▶ _WORK ITEM_
Only a number is expected in reply: the count of lines below where the word "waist" occurs.

▶ _DATASET SECTION_

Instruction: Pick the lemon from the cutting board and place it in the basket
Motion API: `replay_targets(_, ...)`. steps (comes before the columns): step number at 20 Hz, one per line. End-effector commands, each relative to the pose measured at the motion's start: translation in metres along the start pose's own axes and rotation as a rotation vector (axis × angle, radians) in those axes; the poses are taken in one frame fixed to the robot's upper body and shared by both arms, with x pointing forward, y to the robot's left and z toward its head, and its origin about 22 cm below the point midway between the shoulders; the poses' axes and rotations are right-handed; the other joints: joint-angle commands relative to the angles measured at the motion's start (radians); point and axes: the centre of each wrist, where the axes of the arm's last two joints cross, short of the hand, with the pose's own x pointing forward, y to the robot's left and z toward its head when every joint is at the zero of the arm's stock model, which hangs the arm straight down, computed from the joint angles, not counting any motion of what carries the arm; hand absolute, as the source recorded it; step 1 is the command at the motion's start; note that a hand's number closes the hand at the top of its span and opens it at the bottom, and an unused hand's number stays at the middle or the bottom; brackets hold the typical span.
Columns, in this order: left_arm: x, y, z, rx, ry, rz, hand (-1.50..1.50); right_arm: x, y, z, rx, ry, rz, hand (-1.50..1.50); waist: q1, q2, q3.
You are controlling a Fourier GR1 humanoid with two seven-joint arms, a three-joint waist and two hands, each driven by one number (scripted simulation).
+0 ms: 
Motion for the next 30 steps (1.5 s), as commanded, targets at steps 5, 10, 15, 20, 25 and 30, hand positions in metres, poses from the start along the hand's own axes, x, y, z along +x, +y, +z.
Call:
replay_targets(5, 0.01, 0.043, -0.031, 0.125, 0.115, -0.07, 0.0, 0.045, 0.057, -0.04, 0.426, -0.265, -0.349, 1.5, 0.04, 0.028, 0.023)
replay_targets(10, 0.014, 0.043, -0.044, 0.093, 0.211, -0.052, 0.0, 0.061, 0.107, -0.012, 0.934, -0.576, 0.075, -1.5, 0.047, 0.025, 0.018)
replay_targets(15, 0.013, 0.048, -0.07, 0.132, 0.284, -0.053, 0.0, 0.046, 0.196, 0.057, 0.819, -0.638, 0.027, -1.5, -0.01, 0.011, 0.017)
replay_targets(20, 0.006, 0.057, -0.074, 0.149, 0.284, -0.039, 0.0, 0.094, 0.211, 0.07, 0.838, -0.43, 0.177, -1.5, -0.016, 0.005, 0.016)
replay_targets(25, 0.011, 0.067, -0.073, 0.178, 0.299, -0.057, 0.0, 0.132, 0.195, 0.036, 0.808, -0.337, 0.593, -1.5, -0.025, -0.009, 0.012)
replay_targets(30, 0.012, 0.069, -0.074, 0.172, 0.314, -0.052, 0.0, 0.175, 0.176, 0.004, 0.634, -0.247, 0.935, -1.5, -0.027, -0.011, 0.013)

▶ _OUTPUT OF THE TASK_
2